The war against the war on terror

Sadly, we may have to learn, again, the hard way, that Islamic extremism and the terror it foments are still a factor in our lives.

Pakistanis holding Bin Laden poster 370 (photo credit: Naseer Ahmed / Reuters)
Pakistanis holding Bin Laden poster 370
(photo credit: Naseer Ahmed / Reuters)
‘Is the War on terror over?” That question led off a three-page advertisement in The New York Times Magazine a few weeks ago. It was really a rhetorical query that reflects a view held at the highest levels of government, academia and media where even the terms “war on terror,” “radical Islam” and “Islamic terror” are rarely used.
For many of our governing elites, “the war on terror” is not a has-been, but more like a never-was. It was a blip that jumped up on the screen of history for a few months after 9-11 and has now receded beneath the waves – along with the earthly remains of Osama bin- Laden.
All that is left is a clean-up operation handled by remote-control drone air craft sent to deal with AQAP (al Qaida in the Arabian Peninsula) or AQI (al Qaida in Iraq) or AQY (al Qaida in Yemen). For such analysts – including President Barack Obama –there is no broad-based Arab-Islamic terror threat, but only the alphabet soup remnants of al Qaida: AQAP, AQI and AQY.
It is easy, clean and almost passé, almost a game where terror leaders can be put on a deck of cards – like rival baseball players – not marked for defeat on the playing field but marked for death.
This is the kind of pastime enjoyed by those who examine the details on a fallen leaf but miss the tree, let alone the forest.
A similarly myopic view once reduced Western analysis of Palestinian terror to an abbreviated name-dropping exercise: PLO, PFLP, PFLP-GC, DFLP, Tanzeem, Black September.
There were always many journalists, CIA analysts and State Department officials who would swear that they could mark the organizational and ideological affiliation of the terrorists by neat unchanging categories. They claimed for example that Yasser Arafat of PLOFatah was dramatically different from Hamas or Tanzeem.

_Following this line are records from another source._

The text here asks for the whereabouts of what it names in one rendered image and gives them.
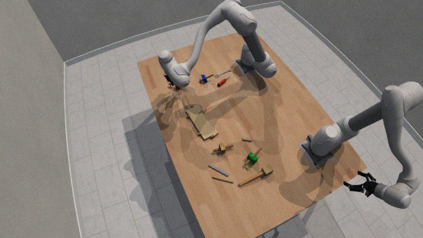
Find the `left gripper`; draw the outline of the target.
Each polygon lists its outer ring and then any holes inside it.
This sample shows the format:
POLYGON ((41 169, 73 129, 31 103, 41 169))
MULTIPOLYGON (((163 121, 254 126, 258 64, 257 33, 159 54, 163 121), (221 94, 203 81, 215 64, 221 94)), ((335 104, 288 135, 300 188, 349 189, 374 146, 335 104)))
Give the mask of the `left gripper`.
POLYGON ((343 185, 350 187, 350 191, 364 193, 365 190, 368 190, 370 193, 374 194, 375 187, 378 185, 378 183, 376 182, 376 179, 373 178, 373 176, 370 173, 363 173, 361 171, 358 171, 358 175, 365 177, 367 181, 361 185, 351 185, 347 182, 343 182, 343 185), (371 181, 369 181, 369 178, 371 179, 371 181))

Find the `wooden mallet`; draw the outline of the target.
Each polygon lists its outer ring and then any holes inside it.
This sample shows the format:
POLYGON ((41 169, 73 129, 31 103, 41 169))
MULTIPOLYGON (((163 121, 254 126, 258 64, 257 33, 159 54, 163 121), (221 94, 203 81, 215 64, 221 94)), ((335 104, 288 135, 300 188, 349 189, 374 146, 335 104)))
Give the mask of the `wooden mallet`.
POLYGON ((270 165, 270 164, 268 164, 268 165, 266 165, 266 166, 262 167, 262 169, 261 169, 261 172, 260 172, 260 173, 257 173, 256 175, 254 175, 254 176, 252 176, 252 177, 250 177, 250 178, 248 178, 248 179, 246 179, 246 180, 244 180, 244 181, 240 182, 240 183, 239 183, 239 186, 242 186, 242 185, 244 185, 244 184, 248 183, 249 181, 251 181, 251 180, 253 180, 253 179, 255 179, 255 178, 257 178, 257 177, 261 176, 262 174, 264 174, 265 176, 267 176, 268 174, 271 174, 271 173, 273 173, 273 168, 271 167, 271 165, 270 165))

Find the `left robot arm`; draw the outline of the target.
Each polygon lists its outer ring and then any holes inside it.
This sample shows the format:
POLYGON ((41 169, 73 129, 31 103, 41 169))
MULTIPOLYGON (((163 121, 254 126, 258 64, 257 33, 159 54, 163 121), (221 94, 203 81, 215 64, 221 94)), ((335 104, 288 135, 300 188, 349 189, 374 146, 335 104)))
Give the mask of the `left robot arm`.
POLYGON ((411 203, 410 195, 420 185, 420 176, 413 172, 412 163, 401 145, 404 115, 423 100, 423 88, 417 82, 405 82, 398 86, 387 86, 382 93, 382 101, 356 116, 347 116, 332 125, 323 126, 314 137, 308 135, 309 142, 303 147, 314 164, 331 156, 339 144, 357 136, 361 129, 381 119, 384 121, 391 152, 403 166, 397 183, 387 186, 382 183, 375 187, 375 197, 387 204, 406 209, 411 203), (382 106, 381 106, 382 103, 382 106))

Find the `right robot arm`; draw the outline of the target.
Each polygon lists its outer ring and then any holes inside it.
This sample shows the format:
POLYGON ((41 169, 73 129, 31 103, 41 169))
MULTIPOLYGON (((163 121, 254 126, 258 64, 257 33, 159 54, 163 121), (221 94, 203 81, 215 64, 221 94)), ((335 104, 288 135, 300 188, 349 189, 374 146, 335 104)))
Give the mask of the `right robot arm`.
POLYGON ((164 50, 158 55, 162 69, 176 86, 185 88, 189 85, 191 69, 198 61, 207 32, 225 20, 231 23, 232 27, 238 34, 242 35, 245 41, 241 59, 237 59, 237 63, 244 73, 256 70, 265 78, 272 78, 276 74, 277 67, 269 54, 263 50, 256 34, 257 21, 255 17, 241 6, 240 0, 225 0, 200 26, 188 61, 178 64, 168 50, 164 50))

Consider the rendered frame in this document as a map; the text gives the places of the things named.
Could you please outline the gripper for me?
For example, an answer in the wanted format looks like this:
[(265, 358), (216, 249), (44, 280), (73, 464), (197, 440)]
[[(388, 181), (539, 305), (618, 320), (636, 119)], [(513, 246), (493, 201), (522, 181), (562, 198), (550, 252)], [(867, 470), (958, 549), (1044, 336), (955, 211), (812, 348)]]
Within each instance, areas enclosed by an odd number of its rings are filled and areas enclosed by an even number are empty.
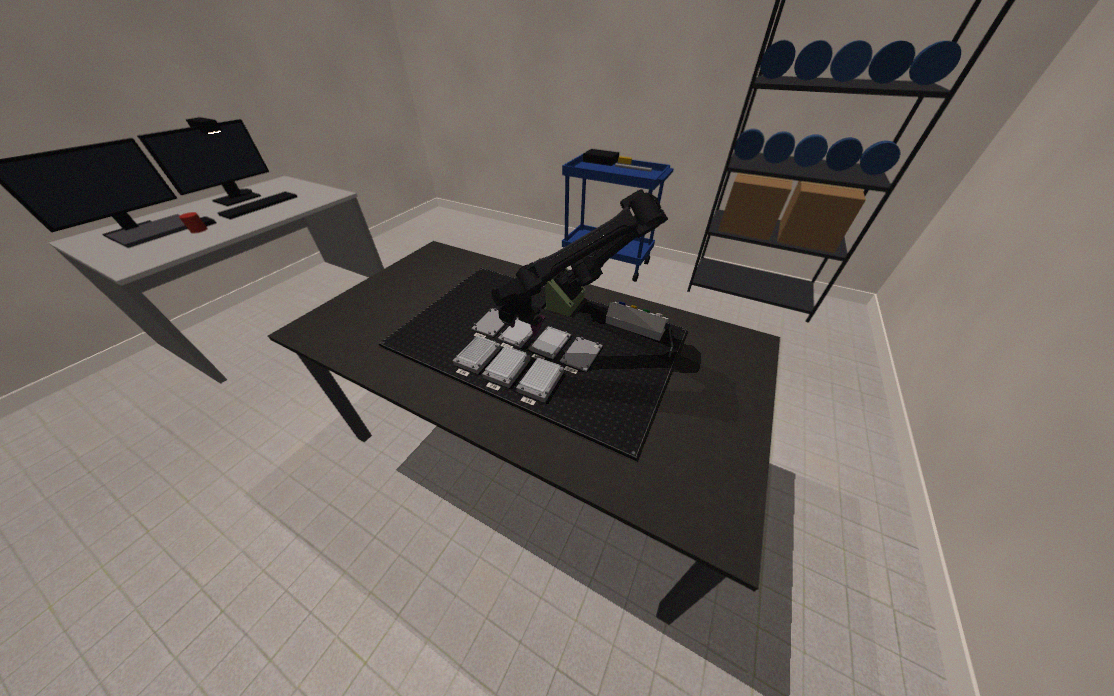
[(537, 318), (534, 320), (534, 316), (536, 314), (538, 314), (538, 313), (540, 313), (540, 308), (532, 307), (532, 303), (531, 303), (531, 313), (529, 315), (521, 316), (521, 315), (517, 314), (517, 320), (525, 321), (525, 323), (529, 323), (531, 325), (534, 337), (537, 336), (538, 329), (540, 329), (540, 326), (543, 325), (543, 320), (545, 320), (545, 316), (543, 316), (543, 315), (537, 316)]

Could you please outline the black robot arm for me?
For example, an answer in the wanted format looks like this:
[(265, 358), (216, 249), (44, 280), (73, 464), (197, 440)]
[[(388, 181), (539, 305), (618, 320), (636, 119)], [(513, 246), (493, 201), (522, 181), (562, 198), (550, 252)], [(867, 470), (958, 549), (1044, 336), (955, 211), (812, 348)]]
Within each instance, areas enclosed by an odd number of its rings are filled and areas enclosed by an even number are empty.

They often said Arafat was not really behind the Munich Olympics massacre in 1972, because that was “Black September,” or that Arafat did not order the murder of American diplomats in Sudan in 1974 because that, too, was Black September. They said Arafat was not for suicide bombing because that was Tanzeem or Hamas.
For many of our supposedly “best and brightest” the threat of Arab-Islamic terror was an exaggerated alarm, a “green menace” (according to a lampooning headline in The New York Times a few months before the 9-11 catastrophe). Unfortunately, “The Green Menace” is real.
When the buildings fell on 9-11, so did the network of lies and prevarications that America and the West were not really threatened by Arab-Islamic terror, but much more quickly than the buildings could be re-built, the structure of deception has been re-erected, and it is bigger than ever.
New York Mayor Michael Bloomberg tried to justify the building of a mosque near the 9-11 site by claiming that many Muslims were killed on 9-11 and that many Muslims grieved over the attack. This is true, but it is irrelevant, because many Muslims – many, many Muslims – rejoiced at the 9-11 attack.
Polls by the Pew organization and by Gallup show that significant parts of the Muslim community around the world still justify attacking the West with suicide terror and also justify trying to impose Islam on the world.
To build a mosque near the World Trade Center site is legal, of course, but is anti-historical, act of willful denial of the facts and their symbolic significance.
This same kind of willful denial of the facts occurred after the Fort Hood massacre and after the nearly successful Christmas Day bombing (“The Underwear Bomber”) when President Obama and his aides first tried to ignore the events and then characterized them as actions by lone gunmen or lone lunatics.
Obama has done the best he could to weaken Western efforts to gather intelligence (through surveillance, interrogation, bank transfer monitoring) by revealing details of these programs and shutting them down whenever possible. This cripples the human intelligence aspect of fighting terror.
The Obama administration is the symbolic representative of a whole elite – in media, academia and government – that would like to ignore the fact that Islamic terror is not only not dead but establishing new ways to operate through second-generation terrorists who were born and educated in the West.
Obama and his aides would also like to pretend that the Muslim Brotherhood, which fathered al Qaida and Hamas, is really moderate. Obama would like to have us believe that the Brotherhood – which has grabbed power in Egypt quickly and efficiently, and which may seize power in Syria – can be bought off by American aid.
Sadly, we may have to learn, again, the hard way, that Islamic extremism and the terror it foments are still a factor in our lives.
The writer, an expert on Arab politics and communications, is the author of Battle for Our Minds: Western Elites and the Terror Threat published by Threshold/Simon and Schuster. He was Strategic Affairs Advisor in Israel’s Ministry of Public Security and teaches at Bar-Ilan University.